Problem to solve » Look through the lines below for the word "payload", and copy every line that has it.

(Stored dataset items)
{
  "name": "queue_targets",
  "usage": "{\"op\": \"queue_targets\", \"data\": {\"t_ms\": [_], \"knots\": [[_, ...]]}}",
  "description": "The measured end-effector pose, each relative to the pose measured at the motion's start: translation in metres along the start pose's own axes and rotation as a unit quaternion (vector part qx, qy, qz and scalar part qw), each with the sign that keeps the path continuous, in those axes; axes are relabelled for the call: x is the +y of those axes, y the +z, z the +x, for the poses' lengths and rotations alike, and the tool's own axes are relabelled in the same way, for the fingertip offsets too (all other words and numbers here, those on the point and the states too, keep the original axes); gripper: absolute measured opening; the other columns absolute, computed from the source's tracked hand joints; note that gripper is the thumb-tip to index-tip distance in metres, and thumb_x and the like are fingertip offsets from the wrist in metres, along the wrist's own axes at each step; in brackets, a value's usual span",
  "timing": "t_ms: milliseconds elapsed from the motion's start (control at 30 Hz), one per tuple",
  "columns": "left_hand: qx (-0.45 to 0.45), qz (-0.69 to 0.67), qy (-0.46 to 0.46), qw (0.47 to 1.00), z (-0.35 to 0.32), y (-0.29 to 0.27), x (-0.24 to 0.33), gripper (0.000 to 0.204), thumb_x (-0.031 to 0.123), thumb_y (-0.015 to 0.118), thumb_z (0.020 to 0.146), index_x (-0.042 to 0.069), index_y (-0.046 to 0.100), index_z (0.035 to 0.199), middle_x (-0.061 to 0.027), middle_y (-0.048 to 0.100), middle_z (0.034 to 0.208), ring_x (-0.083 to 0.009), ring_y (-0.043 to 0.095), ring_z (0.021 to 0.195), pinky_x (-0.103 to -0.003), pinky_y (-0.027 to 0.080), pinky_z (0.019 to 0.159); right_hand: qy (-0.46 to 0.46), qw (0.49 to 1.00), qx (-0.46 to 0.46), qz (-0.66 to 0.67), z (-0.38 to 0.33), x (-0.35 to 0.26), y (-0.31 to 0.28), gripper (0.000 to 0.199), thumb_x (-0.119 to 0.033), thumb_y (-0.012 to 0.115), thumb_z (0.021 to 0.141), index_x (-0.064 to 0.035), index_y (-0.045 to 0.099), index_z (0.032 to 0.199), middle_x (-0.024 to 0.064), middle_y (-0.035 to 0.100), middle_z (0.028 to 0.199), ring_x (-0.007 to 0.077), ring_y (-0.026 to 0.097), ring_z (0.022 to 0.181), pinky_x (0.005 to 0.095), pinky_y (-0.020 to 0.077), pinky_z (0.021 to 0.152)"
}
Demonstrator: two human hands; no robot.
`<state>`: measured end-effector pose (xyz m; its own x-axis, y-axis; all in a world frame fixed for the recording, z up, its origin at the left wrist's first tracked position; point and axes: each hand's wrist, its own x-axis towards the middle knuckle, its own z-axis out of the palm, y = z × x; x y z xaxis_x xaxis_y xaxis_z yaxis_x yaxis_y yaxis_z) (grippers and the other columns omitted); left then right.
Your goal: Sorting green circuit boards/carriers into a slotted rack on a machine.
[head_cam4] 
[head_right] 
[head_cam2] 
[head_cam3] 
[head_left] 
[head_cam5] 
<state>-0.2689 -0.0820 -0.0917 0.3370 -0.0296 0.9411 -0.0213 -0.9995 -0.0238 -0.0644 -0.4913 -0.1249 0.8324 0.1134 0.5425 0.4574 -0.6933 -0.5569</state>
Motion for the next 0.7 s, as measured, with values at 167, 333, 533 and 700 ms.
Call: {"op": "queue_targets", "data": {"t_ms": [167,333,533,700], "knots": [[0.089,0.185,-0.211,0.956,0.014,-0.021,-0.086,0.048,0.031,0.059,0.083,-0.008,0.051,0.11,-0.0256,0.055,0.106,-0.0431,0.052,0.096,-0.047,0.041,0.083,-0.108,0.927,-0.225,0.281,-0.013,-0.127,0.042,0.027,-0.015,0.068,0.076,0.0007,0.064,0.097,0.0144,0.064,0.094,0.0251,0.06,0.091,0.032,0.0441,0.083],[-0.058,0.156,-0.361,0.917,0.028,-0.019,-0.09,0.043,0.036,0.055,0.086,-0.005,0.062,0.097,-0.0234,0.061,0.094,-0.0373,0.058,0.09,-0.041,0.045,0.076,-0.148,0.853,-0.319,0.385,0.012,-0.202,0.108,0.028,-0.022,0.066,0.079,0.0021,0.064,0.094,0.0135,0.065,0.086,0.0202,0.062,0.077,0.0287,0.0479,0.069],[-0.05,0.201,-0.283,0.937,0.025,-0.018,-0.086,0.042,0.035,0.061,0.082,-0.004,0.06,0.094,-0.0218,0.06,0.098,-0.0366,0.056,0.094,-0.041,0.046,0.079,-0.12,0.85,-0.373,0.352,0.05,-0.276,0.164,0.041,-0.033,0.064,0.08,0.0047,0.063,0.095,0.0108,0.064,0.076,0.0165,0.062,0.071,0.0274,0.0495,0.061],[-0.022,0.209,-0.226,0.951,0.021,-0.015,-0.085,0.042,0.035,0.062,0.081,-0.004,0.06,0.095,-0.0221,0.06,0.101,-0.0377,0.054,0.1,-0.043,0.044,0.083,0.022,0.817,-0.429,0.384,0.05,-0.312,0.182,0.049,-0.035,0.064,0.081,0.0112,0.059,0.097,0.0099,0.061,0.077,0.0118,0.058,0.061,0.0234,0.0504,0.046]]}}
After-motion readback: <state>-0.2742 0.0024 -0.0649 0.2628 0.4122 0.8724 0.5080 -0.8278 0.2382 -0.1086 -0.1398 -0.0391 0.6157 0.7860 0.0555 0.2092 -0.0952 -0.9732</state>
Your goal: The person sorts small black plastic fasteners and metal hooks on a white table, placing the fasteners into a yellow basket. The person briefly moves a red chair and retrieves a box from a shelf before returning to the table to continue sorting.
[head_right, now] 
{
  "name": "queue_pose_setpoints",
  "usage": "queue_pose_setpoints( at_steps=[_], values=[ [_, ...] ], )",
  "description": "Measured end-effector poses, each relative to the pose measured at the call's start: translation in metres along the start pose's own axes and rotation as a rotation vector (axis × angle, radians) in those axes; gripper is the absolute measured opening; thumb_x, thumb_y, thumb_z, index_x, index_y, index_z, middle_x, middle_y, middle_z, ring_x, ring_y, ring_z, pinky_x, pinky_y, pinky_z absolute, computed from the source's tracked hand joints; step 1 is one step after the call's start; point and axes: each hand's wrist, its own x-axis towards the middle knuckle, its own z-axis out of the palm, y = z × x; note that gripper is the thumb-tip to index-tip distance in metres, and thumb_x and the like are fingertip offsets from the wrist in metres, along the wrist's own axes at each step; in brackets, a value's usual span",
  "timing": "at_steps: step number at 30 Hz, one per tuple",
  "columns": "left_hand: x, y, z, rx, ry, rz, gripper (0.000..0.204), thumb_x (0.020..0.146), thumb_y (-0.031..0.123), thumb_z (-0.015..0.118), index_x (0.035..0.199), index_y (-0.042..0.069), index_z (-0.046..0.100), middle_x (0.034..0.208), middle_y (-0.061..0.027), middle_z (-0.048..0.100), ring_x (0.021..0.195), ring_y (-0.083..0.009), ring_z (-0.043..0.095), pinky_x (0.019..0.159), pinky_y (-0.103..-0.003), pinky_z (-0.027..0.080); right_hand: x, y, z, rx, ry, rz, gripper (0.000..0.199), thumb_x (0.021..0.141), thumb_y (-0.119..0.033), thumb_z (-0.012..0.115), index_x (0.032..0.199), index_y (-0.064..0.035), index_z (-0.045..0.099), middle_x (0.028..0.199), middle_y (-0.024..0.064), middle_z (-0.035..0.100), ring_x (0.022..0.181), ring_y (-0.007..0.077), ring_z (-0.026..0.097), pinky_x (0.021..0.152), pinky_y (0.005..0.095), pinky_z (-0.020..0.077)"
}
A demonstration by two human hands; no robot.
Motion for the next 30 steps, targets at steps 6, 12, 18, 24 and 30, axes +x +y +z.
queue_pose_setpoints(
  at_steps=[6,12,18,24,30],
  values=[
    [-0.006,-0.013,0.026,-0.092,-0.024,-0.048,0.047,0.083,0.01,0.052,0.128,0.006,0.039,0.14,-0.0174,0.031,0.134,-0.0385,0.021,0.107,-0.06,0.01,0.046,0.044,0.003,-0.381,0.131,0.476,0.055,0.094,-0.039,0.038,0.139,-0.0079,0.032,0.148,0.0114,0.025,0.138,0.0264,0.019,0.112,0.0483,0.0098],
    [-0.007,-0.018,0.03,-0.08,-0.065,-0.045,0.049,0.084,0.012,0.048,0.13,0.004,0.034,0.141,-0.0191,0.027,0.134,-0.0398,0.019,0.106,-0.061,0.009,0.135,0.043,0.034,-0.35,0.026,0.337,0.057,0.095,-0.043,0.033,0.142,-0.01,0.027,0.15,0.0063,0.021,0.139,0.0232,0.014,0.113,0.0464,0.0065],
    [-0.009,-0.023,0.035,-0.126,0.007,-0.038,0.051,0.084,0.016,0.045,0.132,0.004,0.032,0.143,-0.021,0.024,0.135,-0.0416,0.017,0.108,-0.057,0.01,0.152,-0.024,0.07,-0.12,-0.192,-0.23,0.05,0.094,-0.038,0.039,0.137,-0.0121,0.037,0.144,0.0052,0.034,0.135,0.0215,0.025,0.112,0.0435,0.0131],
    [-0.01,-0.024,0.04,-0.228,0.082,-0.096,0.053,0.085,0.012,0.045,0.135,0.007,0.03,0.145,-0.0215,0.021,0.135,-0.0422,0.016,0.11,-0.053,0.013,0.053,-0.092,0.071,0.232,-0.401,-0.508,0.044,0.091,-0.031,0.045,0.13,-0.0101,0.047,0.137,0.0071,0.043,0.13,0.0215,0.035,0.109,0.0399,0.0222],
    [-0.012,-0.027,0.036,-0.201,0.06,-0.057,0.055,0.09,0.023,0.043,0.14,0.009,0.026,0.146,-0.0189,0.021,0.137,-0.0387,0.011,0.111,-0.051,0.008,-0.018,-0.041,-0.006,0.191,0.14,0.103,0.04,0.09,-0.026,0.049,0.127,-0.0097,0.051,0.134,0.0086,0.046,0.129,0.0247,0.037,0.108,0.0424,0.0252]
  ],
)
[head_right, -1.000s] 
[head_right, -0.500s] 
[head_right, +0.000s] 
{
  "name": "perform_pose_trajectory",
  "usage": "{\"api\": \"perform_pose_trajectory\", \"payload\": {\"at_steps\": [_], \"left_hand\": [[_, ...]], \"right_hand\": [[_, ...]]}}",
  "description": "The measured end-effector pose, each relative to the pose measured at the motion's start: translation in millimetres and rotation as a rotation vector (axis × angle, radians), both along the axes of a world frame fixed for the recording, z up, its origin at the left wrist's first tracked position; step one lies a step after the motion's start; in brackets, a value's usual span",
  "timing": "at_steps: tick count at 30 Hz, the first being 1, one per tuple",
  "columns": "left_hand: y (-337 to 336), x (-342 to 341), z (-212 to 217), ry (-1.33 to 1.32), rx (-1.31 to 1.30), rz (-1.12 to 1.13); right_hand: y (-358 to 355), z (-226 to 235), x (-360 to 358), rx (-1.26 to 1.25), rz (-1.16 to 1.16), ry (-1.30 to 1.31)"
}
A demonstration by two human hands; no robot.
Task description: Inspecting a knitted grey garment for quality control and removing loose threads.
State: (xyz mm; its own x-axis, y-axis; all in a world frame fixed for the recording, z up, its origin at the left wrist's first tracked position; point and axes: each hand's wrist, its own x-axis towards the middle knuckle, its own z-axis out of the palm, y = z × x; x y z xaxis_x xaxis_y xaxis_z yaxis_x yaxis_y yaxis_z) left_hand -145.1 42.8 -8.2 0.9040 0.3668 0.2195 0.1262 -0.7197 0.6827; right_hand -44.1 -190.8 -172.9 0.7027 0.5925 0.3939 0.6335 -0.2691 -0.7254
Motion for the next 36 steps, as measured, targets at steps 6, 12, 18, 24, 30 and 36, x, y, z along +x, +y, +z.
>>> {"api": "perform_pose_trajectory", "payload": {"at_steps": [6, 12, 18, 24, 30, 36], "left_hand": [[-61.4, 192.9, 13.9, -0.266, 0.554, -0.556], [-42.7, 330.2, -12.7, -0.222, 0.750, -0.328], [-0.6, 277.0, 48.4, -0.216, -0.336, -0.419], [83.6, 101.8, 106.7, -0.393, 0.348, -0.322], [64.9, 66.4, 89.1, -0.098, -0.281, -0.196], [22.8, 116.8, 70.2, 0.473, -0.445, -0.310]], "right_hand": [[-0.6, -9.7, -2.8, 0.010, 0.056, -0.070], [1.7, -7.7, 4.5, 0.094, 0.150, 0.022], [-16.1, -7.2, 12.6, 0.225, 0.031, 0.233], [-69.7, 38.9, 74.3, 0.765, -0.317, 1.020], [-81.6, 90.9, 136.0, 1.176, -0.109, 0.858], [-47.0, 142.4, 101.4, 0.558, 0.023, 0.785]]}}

Exercise answer »
  "usage": "{\"api\": \"perform_pose_trajectory\", \"payload\": {\"at_steps\": [_], \"left_hand\": [[_, ...]], \"right_hand\": [[_, ...]]}}",
>>> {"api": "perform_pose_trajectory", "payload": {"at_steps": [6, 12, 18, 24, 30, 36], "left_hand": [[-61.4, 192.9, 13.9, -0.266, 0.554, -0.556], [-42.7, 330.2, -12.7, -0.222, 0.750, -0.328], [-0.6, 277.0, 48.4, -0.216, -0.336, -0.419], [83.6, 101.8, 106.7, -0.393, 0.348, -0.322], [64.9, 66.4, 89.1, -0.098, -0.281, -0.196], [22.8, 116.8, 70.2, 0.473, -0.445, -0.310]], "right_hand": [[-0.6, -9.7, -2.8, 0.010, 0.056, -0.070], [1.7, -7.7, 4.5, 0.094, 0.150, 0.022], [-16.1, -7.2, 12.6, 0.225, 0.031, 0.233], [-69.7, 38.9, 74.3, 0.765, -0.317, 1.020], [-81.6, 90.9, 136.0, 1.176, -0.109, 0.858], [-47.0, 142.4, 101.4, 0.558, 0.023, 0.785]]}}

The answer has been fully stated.